Survival was the issue that preoccupied the Founders and their followers during the eight-year struggle against imperial Britain's mighty fleet and army. When victory dawned in the 1780s, a new worry became paramount. Gen. George Washington summed it up in a terse sentence in a letter to another Virginian: "I see one head gradually turning into thirteen."

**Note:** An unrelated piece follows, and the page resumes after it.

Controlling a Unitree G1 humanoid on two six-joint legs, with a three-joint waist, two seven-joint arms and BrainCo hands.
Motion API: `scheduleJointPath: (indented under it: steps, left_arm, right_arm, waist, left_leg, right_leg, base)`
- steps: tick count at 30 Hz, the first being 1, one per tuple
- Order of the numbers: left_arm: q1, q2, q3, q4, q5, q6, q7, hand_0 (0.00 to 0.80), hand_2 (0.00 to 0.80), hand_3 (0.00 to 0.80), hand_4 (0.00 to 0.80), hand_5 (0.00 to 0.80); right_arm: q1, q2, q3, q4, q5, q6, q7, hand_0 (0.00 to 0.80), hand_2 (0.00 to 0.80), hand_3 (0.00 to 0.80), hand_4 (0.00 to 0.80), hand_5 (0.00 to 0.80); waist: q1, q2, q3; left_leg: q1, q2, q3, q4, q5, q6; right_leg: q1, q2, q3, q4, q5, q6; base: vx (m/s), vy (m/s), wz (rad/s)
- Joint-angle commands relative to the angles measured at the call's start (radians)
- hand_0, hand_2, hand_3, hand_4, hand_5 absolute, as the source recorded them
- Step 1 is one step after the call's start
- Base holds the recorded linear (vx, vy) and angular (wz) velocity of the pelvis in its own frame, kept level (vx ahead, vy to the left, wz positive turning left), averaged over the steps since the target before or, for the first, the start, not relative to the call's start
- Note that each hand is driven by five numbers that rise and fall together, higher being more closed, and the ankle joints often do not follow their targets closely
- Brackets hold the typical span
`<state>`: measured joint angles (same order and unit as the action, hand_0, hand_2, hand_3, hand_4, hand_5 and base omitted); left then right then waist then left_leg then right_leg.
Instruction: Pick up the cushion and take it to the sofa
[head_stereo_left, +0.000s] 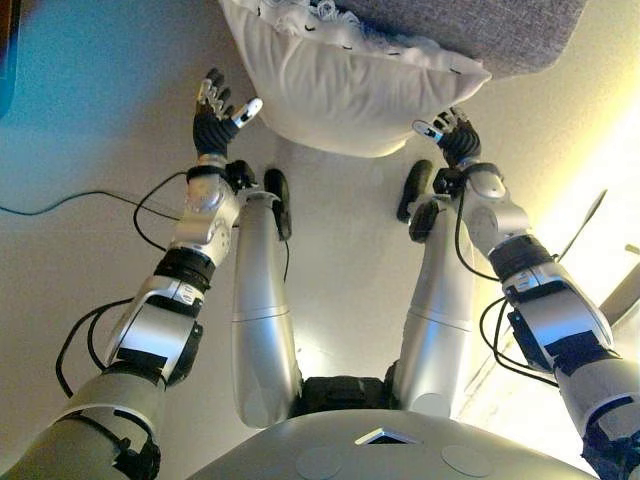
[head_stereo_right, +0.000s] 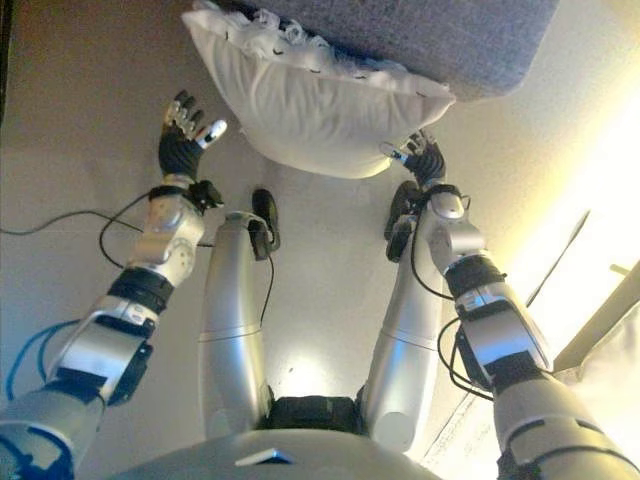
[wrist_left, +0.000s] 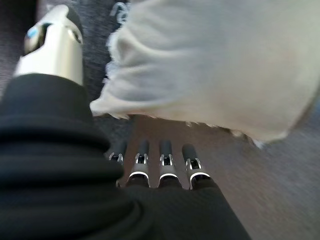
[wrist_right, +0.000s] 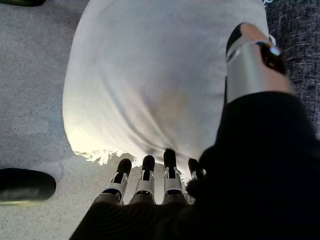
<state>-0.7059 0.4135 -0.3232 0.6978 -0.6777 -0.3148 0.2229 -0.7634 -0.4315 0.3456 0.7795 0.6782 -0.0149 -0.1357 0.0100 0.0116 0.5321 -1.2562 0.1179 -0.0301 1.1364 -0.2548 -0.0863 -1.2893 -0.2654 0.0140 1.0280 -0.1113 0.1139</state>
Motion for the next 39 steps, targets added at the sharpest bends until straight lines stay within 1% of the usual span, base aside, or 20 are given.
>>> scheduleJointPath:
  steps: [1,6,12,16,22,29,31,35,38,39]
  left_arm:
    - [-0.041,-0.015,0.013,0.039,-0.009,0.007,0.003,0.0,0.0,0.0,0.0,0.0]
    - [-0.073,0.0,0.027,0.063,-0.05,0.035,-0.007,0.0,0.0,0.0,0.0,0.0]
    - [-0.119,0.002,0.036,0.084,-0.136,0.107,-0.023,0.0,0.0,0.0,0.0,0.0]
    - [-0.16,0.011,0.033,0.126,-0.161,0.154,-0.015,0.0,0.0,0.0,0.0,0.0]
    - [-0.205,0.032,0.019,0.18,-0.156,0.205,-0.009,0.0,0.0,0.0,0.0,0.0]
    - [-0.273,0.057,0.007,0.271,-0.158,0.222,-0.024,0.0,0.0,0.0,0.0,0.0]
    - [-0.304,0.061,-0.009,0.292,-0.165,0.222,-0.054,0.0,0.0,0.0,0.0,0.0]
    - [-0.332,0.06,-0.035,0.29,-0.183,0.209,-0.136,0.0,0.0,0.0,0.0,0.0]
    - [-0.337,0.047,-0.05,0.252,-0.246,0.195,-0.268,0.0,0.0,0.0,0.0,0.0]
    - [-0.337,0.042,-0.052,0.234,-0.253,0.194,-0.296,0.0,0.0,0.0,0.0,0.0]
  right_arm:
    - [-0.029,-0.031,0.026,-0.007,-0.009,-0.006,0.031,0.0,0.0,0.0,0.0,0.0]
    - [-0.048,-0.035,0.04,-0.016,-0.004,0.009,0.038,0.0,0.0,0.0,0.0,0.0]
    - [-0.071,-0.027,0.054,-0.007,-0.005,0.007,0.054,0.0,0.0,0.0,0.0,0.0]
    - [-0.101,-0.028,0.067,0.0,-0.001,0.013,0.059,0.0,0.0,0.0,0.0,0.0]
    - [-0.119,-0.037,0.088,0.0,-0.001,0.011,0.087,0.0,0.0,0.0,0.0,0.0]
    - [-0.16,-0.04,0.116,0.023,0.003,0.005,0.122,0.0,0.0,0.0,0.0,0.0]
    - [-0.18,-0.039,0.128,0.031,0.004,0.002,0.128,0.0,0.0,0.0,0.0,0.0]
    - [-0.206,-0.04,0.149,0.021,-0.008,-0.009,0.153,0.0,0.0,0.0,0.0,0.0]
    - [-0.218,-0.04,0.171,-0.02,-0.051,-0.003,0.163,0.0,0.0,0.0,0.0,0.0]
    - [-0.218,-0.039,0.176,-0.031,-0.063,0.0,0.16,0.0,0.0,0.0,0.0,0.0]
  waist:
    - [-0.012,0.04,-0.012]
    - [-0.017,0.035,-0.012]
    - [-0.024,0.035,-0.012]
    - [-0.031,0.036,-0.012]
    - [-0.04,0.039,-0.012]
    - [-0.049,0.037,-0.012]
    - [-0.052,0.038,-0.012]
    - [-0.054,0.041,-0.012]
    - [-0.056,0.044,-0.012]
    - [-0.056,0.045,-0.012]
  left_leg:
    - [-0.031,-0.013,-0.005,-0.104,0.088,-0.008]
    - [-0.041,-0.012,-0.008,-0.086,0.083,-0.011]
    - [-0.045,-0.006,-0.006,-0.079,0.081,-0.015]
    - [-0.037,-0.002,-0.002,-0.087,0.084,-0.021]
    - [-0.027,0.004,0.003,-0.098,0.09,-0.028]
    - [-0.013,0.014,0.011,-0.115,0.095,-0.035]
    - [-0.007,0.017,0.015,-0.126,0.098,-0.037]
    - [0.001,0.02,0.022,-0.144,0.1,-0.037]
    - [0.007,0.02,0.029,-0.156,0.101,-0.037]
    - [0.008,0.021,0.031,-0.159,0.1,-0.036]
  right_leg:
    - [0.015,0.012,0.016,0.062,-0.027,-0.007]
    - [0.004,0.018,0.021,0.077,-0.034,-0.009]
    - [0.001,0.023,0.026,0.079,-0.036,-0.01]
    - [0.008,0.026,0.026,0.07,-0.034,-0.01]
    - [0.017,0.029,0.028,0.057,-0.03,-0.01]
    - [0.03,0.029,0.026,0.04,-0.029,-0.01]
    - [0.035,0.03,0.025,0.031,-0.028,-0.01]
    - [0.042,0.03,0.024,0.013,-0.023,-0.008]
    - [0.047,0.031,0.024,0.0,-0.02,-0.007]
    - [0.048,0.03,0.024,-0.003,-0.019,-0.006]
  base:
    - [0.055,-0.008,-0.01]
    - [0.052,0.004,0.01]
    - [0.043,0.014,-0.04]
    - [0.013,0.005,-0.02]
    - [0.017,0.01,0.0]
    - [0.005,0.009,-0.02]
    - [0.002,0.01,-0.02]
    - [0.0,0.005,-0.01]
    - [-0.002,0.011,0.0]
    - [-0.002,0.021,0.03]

The divisions and quarrels between the 13 former colonies were making the future of the new nation a very dubious proposition. The cost of the Revolutionary War had reduced the Continental Congress under the Articles of Confederation to an often derisive joke. Without the power to tax, its paper money deteriorated into worthlessness. A bankrupt Congress could not persuade, much less coerce, any state to do anything it regarded as not in its best interest....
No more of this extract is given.